* **What is being asked**: Tally the lines below that contain "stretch" and reply with only the tally.

[Start of section]

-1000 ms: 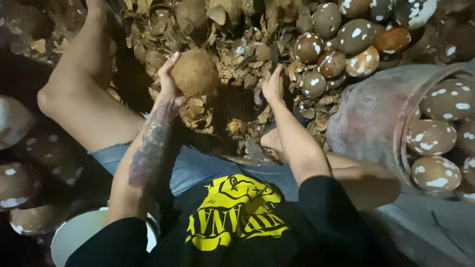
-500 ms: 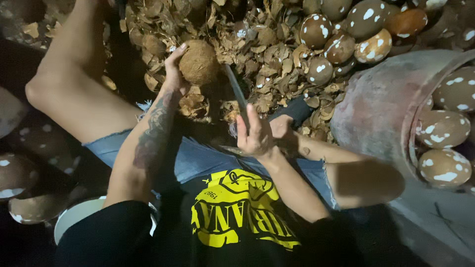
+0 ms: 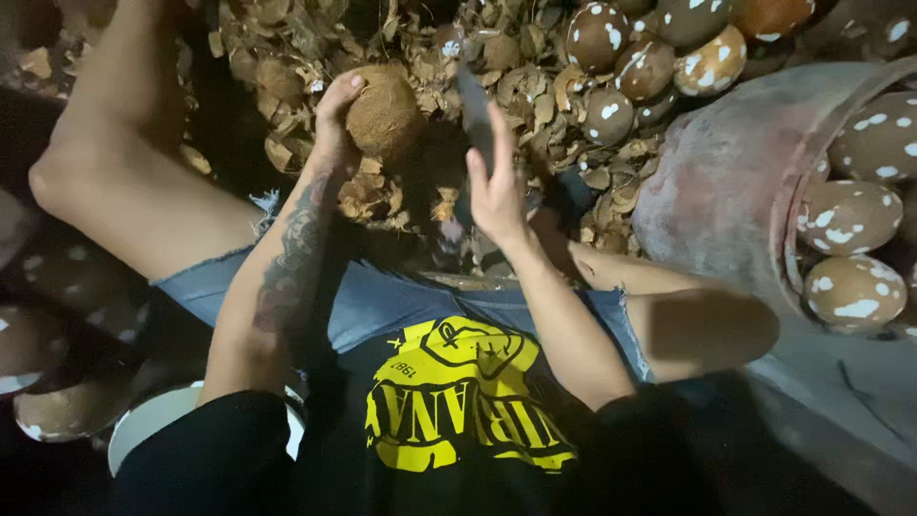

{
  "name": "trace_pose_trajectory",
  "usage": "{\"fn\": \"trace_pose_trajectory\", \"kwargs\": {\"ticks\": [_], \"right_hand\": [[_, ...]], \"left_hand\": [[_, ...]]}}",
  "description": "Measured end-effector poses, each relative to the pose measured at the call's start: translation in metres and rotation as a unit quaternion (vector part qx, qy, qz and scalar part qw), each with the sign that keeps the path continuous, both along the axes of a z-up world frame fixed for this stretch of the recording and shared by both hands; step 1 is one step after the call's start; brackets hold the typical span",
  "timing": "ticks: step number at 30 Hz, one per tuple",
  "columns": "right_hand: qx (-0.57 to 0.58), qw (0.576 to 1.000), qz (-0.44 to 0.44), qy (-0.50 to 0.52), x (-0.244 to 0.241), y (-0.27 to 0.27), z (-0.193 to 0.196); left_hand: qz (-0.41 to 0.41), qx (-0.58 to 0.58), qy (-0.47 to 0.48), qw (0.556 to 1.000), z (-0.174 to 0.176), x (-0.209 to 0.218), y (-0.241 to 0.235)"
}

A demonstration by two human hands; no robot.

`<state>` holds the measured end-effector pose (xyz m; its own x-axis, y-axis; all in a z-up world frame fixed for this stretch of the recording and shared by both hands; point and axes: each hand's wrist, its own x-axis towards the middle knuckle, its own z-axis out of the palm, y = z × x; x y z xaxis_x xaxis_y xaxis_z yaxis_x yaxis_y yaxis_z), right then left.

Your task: The person sits cross-legged on the ground and uses a large knife to peel the fibrous husk off a coconut. They rotate the coconut in their hands to remove the husk in strips, then place the peeled coconut into a nearby container.

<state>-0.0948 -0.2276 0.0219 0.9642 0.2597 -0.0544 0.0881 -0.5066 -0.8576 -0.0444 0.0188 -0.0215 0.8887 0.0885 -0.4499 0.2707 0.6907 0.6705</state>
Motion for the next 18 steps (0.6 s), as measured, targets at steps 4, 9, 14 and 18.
{"fn": "trace_pose_trajectory", "kwargs": {"ticks": [4, 9, 14, 18], "right_hand": [[0.034, 0.994, -0.091, -0.054, 0.055, 0.004, -0.02], [-0.039, 0.991, -0.073, -0.107, 0.11, 0.006, -0.037], [-0.021, 0.99, -0.094, -0.103, 0.131, 0.007, -0.062], [-0.146, 0.962, -0.229, 0.011, 0.122, 0.014, -0.076]], "left_hand": [[0.015, -0.023, 0.051, 0.998, 0.004, 0.001, 0.004], [0.033, 0.033, 0.118, 0.992, 0.008, 0.0, 0.007], [0.041, -0.053, 0.025, 0.997, 0.005, -0.001, 0.012], [0.051, -0.072, 0.048, 0.995, 0.001, 0.006, 0.013]]}}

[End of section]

* **Expected output**: 2